The problem.
Please write the listing below out again exactly, leaving every picture behind.

_ _ _ _ _

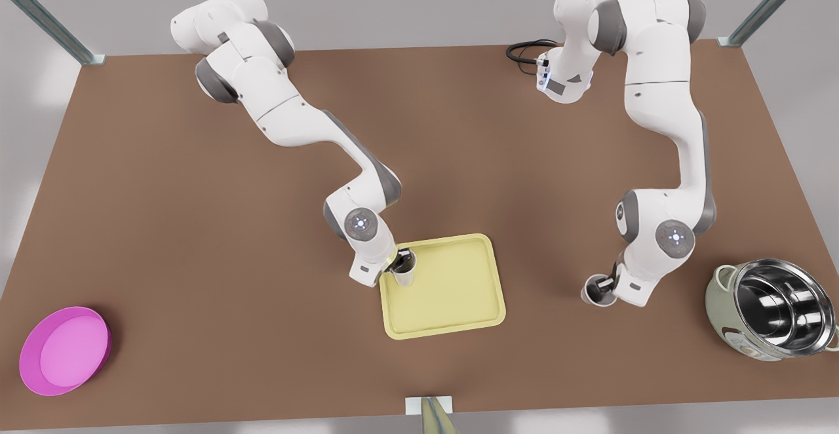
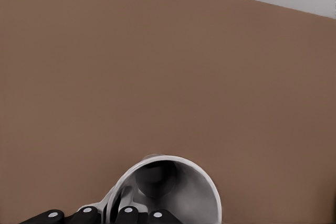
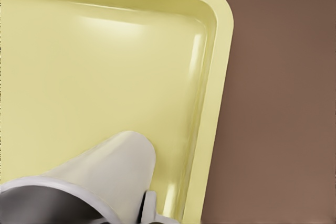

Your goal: Use the left arm to pick up the white IKEA cup from the tray and place it on the middle-left position; use the right arm to pick up the white IKEA cup from the tray and place it on the middle-right position

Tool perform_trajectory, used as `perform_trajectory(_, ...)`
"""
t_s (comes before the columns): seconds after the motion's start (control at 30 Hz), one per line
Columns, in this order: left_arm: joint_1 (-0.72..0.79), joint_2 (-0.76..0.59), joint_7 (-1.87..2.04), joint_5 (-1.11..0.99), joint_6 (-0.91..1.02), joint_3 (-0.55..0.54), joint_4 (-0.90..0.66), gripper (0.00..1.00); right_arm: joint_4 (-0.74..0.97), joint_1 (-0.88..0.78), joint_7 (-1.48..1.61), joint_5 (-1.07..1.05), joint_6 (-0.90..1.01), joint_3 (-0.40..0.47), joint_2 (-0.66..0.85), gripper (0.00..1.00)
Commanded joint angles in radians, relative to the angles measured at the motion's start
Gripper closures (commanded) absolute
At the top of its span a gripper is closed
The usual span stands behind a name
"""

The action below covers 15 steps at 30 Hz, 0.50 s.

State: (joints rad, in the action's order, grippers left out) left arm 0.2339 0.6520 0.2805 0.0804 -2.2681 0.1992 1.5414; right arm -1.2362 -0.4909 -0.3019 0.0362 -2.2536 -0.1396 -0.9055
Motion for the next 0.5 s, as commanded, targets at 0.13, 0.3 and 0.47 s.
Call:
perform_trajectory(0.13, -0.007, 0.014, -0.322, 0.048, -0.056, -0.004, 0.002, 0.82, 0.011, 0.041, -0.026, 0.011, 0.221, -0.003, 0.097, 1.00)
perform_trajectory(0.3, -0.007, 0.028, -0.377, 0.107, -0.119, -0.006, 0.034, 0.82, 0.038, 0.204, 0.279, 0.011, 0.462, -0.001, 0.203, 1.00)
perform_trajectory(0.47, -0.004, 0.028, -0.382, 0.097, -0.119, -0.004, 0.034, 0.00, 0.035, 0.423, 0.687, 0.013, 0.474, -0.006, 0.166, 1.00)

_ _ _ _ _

Exercise output.
Your goal: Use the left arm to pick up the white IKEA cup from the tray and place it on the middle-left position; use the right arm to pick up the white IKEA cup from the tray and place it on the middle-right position

Tool perform_trajectory, used as `perform_trajectory(_, ...)`
"""
t_s (comes before the columns): seconds after the motion's start (control at 30 Hz), one per line
Columns, in this order: left_arm: joint_1 (-0.72..0.79), joint_2 (-0.76..0.59), joint_7 (-1.87..2.04), joint_5 (-1.11..0.99), joint_6 (-0.91..1.02), joint_3 (-0.55..0.54), joint_4 (-0.90..0.66), gripper (0.00..1.00); right_arm: joint_4 (-0.74..0.97), joint_1 (-0.88..0.78), joint_7 (-1.48..1.61), joint_5 (-1.07..1.05), joint_6 (-0.90..1.01), joint_3 (-0.40..0.47), joint_2 (-0.66..0.85), gripper (0.00..1.00)
Commanded joint angles in radians, relative to the angles measured at the motion's start
Gripper closures (commanded) absolute
At the top of its span a gripper is closed
The usual span stands behind a name
"""

The action below covers 15 steps at 30 Hz, 0.50 s.

State: (joints rad, in the action's order, grippers left out) left arm 0.2339 0.6520 0.2805 0.0804 -2.2681 0.1992 1.5414; right arm -1.2362 -0.4909 -0.3019 0.0362 -2.2536 -0.1396 -0.9055
Motion for the next 0.5 s, as commanded, targets at 0.13, 0.3 and 0.47 s.
Call:
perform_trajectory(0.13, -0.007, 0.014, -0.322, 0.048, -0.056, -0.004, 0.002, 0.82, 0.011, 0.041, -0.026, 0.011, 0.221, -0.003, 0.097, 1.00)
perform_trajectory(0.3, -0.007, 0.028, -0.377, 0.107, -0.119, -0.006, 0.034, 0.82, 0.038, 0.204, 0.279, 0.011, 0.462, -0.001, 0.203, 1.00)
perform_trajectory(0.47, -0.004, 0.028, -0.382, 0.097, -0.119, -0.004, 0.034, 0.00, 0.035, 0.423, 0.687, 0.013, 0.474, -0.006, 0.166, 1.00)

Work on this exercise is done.